Open AccessRosai - Dorfman disease: a rare entity diagnosed at autopsy
Author(s) -
João da Costa Veloso Neto,
Sheila Aparecida Coelho Siqueira,
Maria Cláudia Nogueira Zerbini
Publication year - 2013
Publication title -
autopsy and case reports
Language(s) - English
Resource type - Journals
ISSN - 2236-1960
DOI - 10.4322/acr.2013.004
Subject(s) - medicine , sinus histiocytosis with massive lymphadenopathy , rosai–dorfman disease , leukocytosis , autopsy , histiocyte , etiology , cervical lymphadenopathy , pneumonia , malignancy , rare disease , lymphoma , histiocytosis , disease , pathology , dermatology , surgery
Rosai-Dorfman disease (RDD) or Sinus histiocytosis with massive lymphadenopathy is a rare and benign histiocytic proliferative disorder first described by Juan Rosai and Ronald Dorfman in 1969, whose etiology remains unknown. Since then, many cases were reported in the literature. The disease primarily involves the lymph nodes, and is characterized by painless, bilateral cervical lymphadenopathy accompanied by fever, night sweats, malaise and weight loss, reason why many patients are clinically misdiagnosed as malignant lymphoma. In some cases, extranodal involvement may be present.
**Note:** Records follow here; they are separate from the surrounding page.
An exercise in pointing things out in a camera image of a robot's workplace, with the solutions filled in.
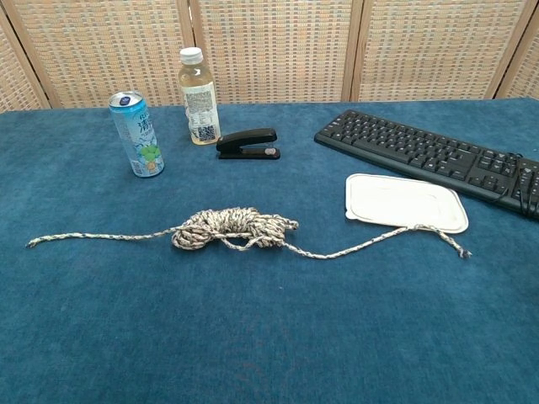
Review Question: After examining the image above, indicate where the black stapler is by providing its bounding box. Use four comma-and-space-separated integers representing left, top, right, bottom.
216, 128, 281, 161

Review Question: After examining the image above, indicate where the white plastic container lid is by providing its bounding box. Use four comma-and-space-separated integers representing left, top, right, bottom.
344, 173, 470, 233

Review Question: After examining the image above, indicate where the woven wooden folding screen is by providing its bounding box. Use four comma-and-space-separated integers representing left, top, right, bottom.
0, 0, 539, 113

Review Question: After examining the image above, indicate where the black computer keyboard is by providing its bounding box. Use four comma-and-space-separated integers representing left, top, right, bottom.
314, 109, 539, 220

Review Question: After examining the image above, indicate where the blue tablecloth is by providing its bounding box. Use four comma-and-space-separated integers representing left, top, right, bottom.
0, 97, 539, 404

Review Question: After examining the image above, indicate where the clear bottle with white cap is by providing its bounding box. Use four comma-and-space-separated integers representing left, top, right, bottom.
177, 46, 222, 146

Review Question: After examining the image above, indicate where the light blue drink can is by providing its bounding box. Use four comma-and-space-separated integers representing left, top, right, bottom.
109, 90, 165, 178

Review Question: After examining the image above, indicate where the white speckled braided rope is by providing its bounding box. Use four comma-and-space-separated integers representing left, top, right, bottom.
25, 206, 472, 259
Leukocytosis, elevated erythrocyte sedimentation rate, and hypergamaglobulinemia are often present. The authors report a case of a 52-year-old female patient admitted to the hospital with the diagnosis of pneumonia and progressed to multiple organs failure and death. During the hospitalization an attempt to diagnose a lymphoproliferative disease trough an axillary lymph node biopsy was disappointing. The autopsy was crucial for the diagnosis, illustrating a severe and unusual presentation of Rosai-Dorfman disease.